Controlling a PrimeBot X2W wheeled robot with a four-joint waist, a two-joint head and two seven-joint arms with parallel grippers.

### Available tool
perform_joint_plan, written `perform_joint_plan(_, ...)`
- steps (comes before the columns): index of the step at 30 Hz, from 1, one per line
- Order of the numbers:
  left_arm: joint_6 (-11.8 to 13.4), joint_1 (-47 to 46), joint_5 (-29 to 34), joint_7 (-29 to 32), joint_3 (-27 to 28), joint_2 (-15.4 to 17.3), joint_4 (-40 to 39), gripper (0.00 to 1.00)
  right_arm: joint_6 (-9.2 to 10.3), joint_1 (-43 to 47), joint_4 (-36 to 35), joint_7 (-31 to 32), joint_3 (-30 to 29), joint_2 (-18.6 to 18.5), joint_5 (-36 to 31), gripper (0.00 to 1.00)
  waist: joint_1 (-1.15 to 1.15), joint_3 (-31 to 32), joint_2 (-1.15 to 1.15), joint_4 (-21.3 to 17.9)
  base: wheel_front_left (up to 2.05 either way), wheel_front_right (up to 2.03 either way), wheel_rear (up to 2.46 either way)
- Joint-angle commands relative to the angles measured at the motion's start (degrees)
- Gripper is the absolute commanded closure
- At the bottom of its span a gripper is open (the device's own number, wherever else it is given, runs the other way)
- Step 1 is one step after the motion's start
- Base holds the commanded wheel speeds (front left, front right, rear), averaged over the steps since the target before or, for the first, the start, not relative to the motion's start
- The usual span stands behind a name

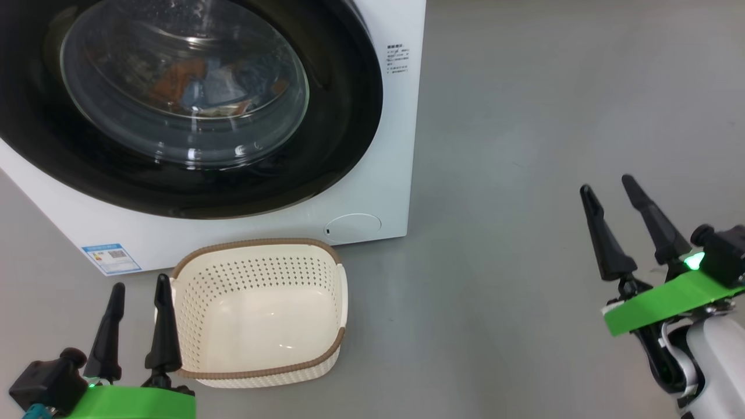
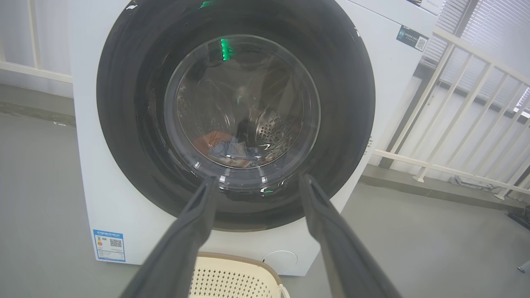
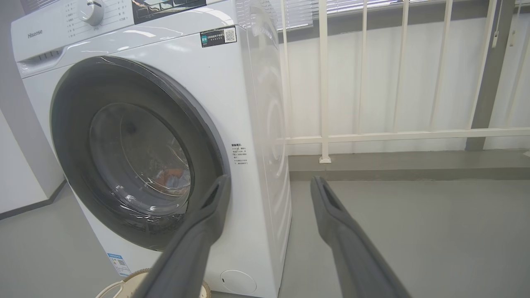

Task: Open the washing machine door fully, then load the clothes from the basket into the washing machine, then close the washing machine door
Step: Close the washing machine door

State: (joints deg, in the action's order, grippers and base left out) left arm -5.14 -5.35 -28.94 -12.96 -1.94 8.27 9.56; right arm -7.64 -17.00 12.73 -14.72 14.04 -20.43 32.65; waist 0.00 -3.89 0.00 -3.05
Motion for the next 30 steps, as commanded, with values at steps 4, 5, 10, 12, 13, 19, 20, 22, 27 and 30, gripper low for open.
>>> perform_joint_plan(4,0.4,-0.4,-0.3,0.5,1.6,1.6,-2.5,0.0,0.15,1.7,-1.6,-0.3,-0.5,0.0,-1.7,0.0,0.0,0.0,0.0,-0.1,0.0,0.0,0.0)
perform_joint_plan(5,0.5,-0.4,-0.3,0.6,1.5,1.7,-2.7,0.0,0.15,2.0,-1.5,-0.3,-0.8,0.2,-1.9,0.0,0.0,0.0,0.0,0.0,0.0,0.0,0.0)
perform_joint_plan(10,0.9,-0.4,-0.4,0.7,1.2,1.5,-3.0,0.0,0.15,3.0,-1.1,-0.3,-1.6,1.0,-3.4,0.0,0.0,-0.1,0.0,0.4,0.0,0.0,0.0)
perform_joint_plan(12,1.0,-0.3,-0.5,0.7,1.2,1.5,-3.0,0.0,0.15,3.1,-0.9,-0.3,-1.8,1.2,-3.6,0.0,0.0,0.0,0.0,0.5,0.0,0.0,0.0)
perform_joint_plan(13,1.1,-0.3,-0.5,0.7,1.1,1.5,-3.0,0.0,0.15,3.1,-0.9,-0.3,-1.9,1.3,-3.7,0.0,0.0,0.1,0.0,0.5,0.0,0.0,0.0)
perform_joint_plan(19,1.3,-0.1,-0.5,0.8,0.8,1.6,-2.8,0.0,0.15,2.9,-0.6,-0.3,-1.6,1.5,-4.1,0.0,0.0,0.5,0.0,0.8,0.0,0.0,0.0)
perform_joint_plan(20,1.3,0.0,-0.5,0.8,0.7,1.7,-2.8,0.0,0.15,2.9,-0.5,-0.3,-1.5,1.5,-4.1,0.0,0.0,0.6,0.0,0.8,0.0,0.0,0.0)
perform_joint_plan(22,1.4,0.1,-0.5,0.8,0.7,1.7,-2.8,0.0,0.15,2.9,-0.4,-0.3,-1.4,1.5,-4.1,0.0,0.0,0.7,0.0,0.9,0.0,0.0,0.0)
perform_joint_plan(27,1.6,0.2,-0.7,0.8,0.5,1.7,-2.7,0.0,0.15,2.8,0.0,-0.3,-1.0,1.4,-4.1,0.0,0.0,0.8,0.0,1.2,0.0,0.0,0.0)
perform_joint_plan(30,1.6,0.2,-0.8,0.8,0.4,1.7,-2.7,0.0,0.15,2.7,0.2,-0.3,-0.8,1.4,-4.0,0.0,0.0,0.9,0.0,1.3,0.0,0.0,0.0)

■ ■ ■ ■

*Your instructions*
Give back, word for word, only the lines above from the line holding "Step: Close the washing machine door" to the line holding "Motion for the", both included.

*Answer area*
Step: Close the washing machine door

State: (joints deg, in the action's order, grippers and base left out) left arm -5.14 -5.35 -28.94 -12.96 -1.94 8.27 9.56; right arm -7.64 -17.00 12.73 -14.72 14.04 -20.43 32.65; waist 0.00 -3.89 0.00 -3.05
Motion for the next 30 steps, as commanded, with values at steps 4, 5, 10, 12, 13, 19, 20, 22, 27 and 30, gripper low for open.

What appears above is the complete answer.